■ TASK TO CARRY OUT ■
You are asked to filter the data below and copy every line holding "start".

■ PROVIDED MATERIAL ■
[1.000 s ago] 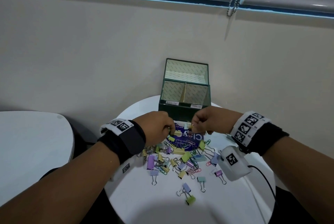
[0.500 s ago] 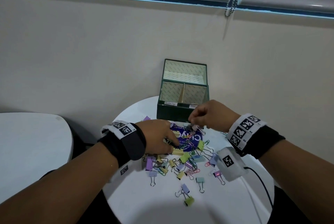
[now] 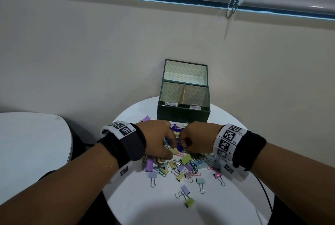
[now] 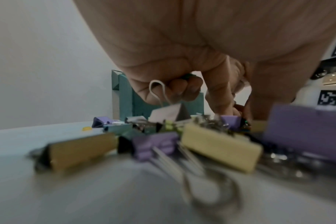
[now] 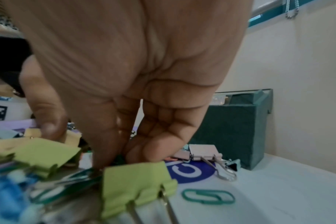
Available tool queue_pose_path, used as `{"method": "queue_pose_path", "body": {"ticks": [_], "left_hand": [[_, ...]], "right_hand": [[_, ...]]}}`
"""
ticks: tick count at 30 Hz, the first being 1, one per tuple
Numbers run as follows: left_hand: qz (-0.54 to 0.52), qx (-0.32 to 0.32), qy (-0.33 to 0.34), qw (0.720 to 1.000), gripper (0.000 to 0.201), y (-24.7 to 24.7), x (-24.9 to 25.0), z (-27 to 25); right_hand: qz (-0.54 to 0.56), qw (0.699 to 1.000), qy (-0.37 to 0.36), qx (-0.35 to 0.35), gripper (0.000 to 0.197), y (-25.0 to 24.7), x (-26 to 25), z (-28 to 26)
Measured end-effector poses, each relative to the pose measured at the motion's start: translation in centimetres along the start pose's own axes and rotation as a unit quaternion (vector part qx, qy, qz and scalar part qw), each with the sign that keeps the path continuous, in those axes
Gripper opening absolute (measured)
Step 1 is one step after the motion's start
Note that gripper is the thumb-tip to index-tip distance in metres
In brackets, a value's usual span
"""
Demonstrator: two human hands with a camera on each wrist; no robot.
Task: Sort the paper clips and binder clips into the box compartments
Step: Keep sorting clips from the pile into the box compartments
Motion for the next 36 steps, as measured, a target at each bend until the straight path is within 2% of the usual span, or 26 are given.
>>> {"method": "queue_pose_path", "body": {"ticks": [3, 5, 7, 10, 11, 13, 16, 18, 21, 23, 27, 29, 31, 36], "left_hand": [[-0.033, 0.025, 0.002, 0.999, 0.041, -0.3, -0.2, 0.0], [-0.050, 0.052, 0.006, 0.997, 0.037, -0.8, -0.1, 0.0], [-0.071, 0.082, -0.002, 0.994, 0.024, -1.4, -0.1, -0.1], [-0.108, 0.104, -0.050, 0.987, 0.009, -1.9, -1.0, 0.0], [-0.098, 0.108, -0.061, 0.987, 0.010, -2.2, -1.3, 0.1], [-0.081, 0.107, -0.080, 0.988, 0.019, -2.7, -2.0, 0.5], [-0.109, 0.097, -0.096, 0.985, 0.021, -4.0, -2.7, 1.3], [-0.132, 0.092, -0.101, 0.982, 0.025, -5.2, -2.6, 2.0], [-0.179, 0.130, -0.097, 0.970, 0.026, -7.5, -1.8, 3.5], [-0.198, 0.173, -0.093, 0.960, 0.023, -9.0, -1.1, 4.8], [-0.169, 0.240, -0.117, 0.949, 0.014, -10.6, -0.6, 7.6], [-0.125, 0.238, -0.137, 0.953, 0.015, -10.4, -0.6, 9.0], [-0.108, 0.227, -0.142, 0.957, 0.019, -9.8, -0.4, 10.1], [-0.059, 0.205, -0.105, 0.971, 0.029, -8.7, 0.7, 10.7]], "right_hand": [[0.051, 0.999, -0.011, 0.010, 0.016, -1.1, 0.7, -0.4], [0.120, 0.992, -0.005, 0.049, 0.020, -3.2, 2.2, -0.8], [0.192, 0.974, 0.013, 0.122, 0.015, -6.0, 4.3, -1.1], [0.266, 0.930, 0.076, 0.244, 0.013, -9.3, 8.3, -1.1], [0.266, 0.921, 0.098, 0.267, 0.014, -9.7, 9.3, -0.8], [0.239, 0.923, 0.124, 0.277, 0.015, -9.7, 10.3, 0.2], [0.235, 0.922, 0.126, 0.282, 0.013, -9.7, 10.7, 0.7], [0.258, 0.906, 0.121, 0.315, 0.011, -10.0, 11.2, -0.2], [0.281, 0.882, 0.116, 0.361, 0.010, -9.7, 12.1, -2.3], [0.266, 0.893, 0.111, 0.346, 0.013, -8.2, 12.2, -3.7], [0.200, 0.952, 0.101, 0.207, 0.021, -3.0, 11.6, -5.4], [0.174, 0.967, 0.107, 0.155, 0.019, -0.7, 11.6, -5.9], [0.172, 0.970, 0.108, 0.133, 0.022, 0.5, 11.5, -6.1], [0.162, 0.978, 0.081, 0.103, 0.034, 1.7, 9.8, -5.2]]}}
Point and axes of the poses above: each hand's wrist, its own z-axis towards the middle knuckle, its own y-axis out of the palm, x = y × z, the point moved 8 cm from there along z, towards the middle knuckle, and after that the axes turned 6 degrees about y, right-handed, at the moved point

■ ANSWER BOX ■
Measured end-effector poses, each relative to the pose measured at the motion's start: translation in centimetres along the start pose's own axes and rotation as a unit quaternion (vector part qx, qy, qz and scalar part qw), each with the sign that keeps the path continuous, in those axes
Step 1 is one step after the motion's start

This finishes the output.